I wrote this review for Amazon. But I can't post it because I haven't bought the required USD50 or GBP50 over the last 12 months. Postage is a killer. I bought it locally at JB Hi Fi for AUD37 (from memory) and it is well worth it. So, the review had to go somewhere and here it is. 





Well this really is an embarrassment of riches, 3CDs plus a DVD of prime Nick Cave and The Bad Seeds. There are a couple of reviewer complaints that some fave tracks are excluded - Henry Lee I think was one mentioned - but it's an indication of the band's quality of output that this is so. I don't know any other band that has such a high quality in terms of rock, lyrics, and performance, given their longevity. Check out the alternative box set of 3CD B sides and Rarities, it's a treat! Ok, its all subjective but that's my view.

Nick Cave, a superb lyrist, vocalist and performer is really without peer IMHO. Dylan and the late lamented Leonard Cohen are on a par lyrically, maybe some of Paul Simon, Elvis Costello and Richard Thompson, but do they reach such heights as vocalists and performers in a rock sense?
Your decision. And The Bad Seeds who Nick regards as one equal unit, are beyond any other rock unit in terms of delivery and imaginative interpretation. Yes? No? Its all subjective, whatever pushes your buttons.

How do you choose a 'best of' for this band from an output that spans thirty years? Well, this excellent compilation was chosen by Cave and Mick Harvey with some input by the current Bad Seeds. To quote Nick from his website, This release is designed to be a way into three decades of music making. That’s a lot of songs. The songs we have chosen are the ones that have stuck around, for whatever reason. Some songs are those that demand to be played live. Others are lesser songs that are personal favourites of ours. Others are just too big and have too much history to leave out. And there are those that didn’t make it, poor things.

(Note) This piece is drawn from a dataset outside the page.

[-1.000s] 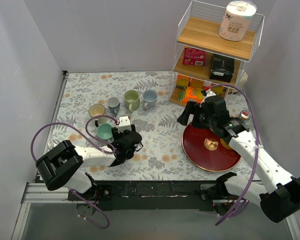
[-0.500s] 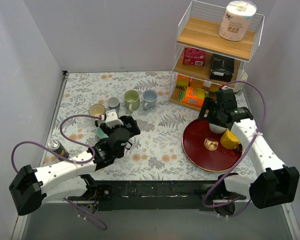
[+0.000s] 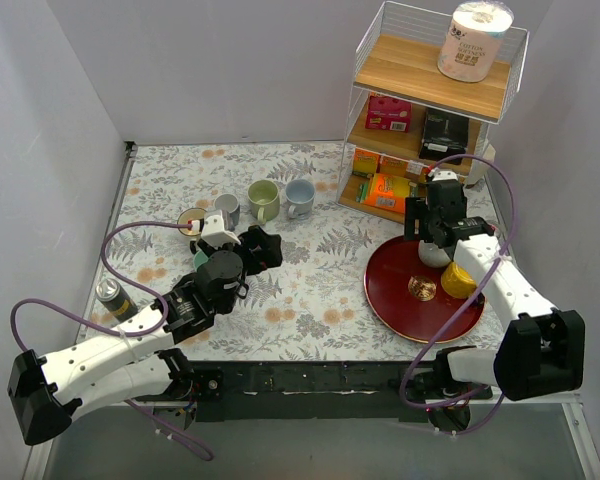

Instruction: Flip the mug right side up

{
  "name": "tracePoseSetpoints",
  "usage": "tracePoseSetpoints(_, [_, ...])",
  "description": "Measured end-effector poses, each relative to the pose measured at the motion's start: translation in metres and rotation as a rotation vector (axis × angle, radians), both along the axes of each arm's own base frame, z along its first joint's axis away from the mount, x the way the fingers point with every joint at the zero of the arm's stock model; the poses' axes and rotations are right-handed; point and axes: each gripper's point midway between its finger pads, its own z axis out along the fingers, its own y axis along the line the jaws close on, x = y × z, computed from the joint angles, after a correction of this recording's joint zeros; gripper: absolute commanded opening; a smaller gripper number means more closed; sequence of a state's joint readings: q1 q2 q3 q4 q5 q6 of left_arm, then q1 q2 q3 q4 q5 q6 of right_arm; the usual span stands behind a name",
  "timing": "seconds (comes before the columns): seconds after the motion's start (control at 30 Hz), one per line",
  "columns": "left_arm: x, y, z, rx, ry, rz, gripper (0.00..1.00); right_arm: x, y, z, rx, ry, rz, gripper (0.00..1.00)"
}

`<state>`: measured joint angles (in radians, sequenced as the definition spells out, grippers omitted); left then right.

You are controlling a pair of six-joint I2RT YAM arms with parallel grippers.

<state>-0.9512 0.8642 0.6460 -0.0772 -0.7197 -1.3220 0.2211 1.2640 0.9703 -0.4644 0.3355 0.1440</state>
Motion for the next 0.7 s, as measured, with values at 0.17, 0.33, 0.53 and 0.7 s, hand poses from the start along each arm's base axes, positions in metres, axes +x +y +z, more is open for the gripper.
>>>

They are the ones you must discover by yourselves.”

The tracks are in chronological order, a total of 45, from 15 albums with 3 session tracks included, the double Abattoir Blues/The Lyre of Orpheus being counted as one album. I wasn't familiar with some of the earlier more manic rock tracks, 'The Carny', 'I'm Gonna Kill that Woman', and 'Up Jumped the Devil' but they provide a reflection of where the band was at, which was some liberating place of intense release, a cacophonous maelstrom of deliverance. Such purity, ha, is balanced by a sly dose of black humour and songs of beautiful melodious melancholic majesty.

But the cream on top for me is the DVD with 25 performances and 14 interviews approximate running time 2h 5m. Most of the interviews are short, providing song writing and performance background. Cave is a wordy songwriter, 'swallowed a dictionary' as they say here in Oz, and like similar songwriters, Cohen, Dylan, Shane McGowan, Elvis Costello, you wonder how they remember their lines. But he does, like a cinematic narration I guess, but it's his performances that are stunning. I've seen those artists mentioned above and they were all great, Cohen and Costello particularly, but I haven't seen Nick Cave and The Bad Seeds yet. On my bucket list. I have a number of their DVDs, top entertainment.

And this one will do it for you too. As Kirk Lake describes Cave in his insightful essay, 'ever the stick-thin, jack-knifing, marauding malcontent.' The DVD does not run chronologically which is a good thing. Most are excellent in terms of sound, photography and production but a couple look like Utube phone caught, and you're looking at the performances of course.

The book is cardboard bound, nicely designed, which includes the aforementioned literate insightful essay on the origin and development of Cave and the band, lots of rare photos, plus track and video information. It is superb!

Note that there are no tracks from the two Grinderman albums, although at least four could have fitted well here, but Grinderman is a stand alone stripped down unit, and one which may be savoured in the safety of your own parlour. Sorta like durian really. Hey, there's a whisper that another is on its way. Lawd be praised.